King David is characterized in Acts 13:22 as “a man after [God’s] heart” and yet he slept with Bathsheba, Uriah’s wife, and orchestrated Uriah’s death after she became pregnant (2 Samuel 11:2-17), all through a series of deceptions. God saw that David had done an evil thing (v. 27) and sent the prophet Nathan to exhort him. David genuinely repented and wrote Psalm 51. So in the first instance, God brought justice to the unrepentant Abimelech and, in the second, he brought grace to the repentant David. This is the expectation of Christians for those who do evil: grace for the truly repentant, justice for the unrepentant. So which one is Frank Underwood?
Frank is clearly unrepentant. As I mentioned previously, he has lied, cheated, and murdered to climb the political ladder; and it seems clear that he believes he is justified in his actions. Speaking of himself, Frank says, “Moments like this require someone who will act, who will do the unpleasant thing, the necessary thing.” Of course, Frank gets to decide what is “necessary” in the name of his selfish pursuits. Regardless of the fact that others in his inner circle have moments of doubt and uncertainty (even his stalwart cohort Claire in Season Three), Frank displays none appearing to slink deeper and deeper into the eternal fire of soul corruption. This is where those Christians who may be watching this show need to be very clear about who Frank is.
Frank and Future Seasons
Frank is not someone to admire. He may do some good things in the show (i.e. love his wife, keep his promises, show kindness to colleagues and staff, etc.), but he almost always does so with impure motives. James 4:3 shows us that doing something right with wrong motivations is still wrong because God looks at the heart (Proverbs 21:2). So Frank should not be admired. Neither should he be chuckled at, particularly when he gets away with his schemes. This is a man who manipulated and ended people’s careers so he could advance his own. A man who murdered several people because they posed a threat to his plans to become President. A man who walked up to a crucifix in the middle of a church and spat on it, probably due to hubris for not having yet received the just penalty of his actions. No, Frank should not be chuckled at. He is a character that should be recoiled from, an Abimelech-style parable waiting to be finished.

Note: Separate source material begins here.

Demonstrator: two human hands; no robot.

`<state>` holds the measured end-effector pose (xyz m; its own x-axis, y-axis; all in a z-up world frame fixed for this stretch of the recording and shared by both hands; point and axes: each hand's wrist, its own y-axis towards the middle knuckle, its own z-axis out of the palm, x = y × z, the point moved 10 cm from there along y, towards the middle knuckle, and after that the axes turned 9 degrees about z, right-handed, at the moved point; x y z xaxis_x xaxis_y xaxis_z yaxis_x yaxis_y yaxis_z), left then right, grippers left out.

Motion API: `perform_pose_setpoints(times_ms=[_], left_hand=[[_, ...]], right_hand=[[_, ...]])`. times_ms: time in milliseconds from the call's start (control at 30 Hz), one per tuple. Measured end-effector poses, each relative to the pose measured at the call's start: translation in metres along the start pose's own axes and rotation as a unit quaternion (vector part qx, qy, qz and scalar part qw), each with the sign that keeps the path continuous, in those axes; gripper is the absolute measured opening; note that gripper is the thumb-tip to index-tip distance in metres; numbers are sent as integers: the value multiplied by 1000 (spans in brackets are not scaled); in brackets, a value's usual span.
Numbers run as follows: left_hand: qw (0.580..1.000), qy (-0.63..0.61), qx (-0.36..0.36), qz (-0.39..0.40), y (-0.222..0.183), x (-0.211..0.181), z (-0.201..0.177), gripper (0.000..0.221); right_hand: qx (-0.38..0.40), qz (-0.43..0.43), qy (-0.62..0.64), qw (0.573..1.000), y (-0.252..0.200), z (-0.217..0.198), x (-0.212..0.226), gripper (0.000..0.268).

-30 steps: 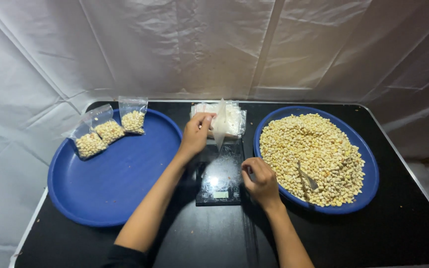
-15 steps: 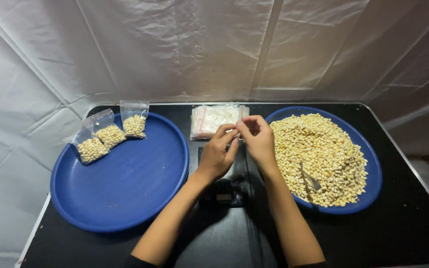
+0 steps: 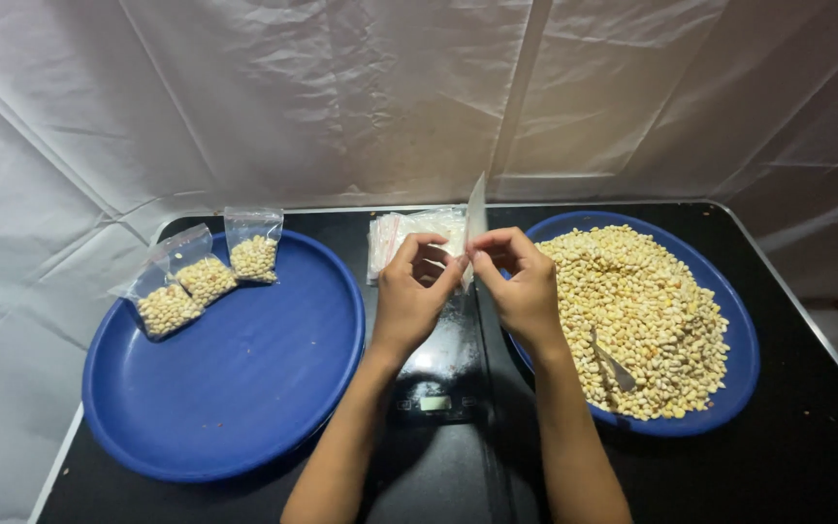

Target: Bagging and weighing seeds from a large bowl into small plastic bags using a spoon and a digital scale.

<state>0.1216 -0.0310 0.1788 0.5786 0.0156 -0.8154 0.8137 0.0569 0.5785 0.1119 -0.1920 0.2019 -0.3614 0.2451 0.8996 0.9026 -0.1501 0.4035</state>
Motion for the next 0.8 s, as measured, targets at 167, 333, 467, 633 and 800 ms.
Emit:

We know that, sometimes, evil does prevail in this life (particularly in politics). Justice is not swift. But we also have the promise that the Creator will judge every act (Ecclesiastes 12:14) and all will be made right in His eyes (Psalm 9:8). Antiheroes like Frank Underwood can be useful lessons, if handled properly; that is, Frank could turn out to be an Abimelech or a King David (the more I see, the more I’m thinking the former). But, for secularists, there is an unbiblical third option: Frank wins; he gains strength by killing the weak in a survival-of-the-fittest political ecosystem; and he receives no justice because, ultimately, there can be no such thing in a godless, relative world.
If the show pursues this third option and brings no justice to Frank’s character in future seasons, what worldview will have been expressed to the viewer? That is the most important question we Christians can be asking fans of House of Cards.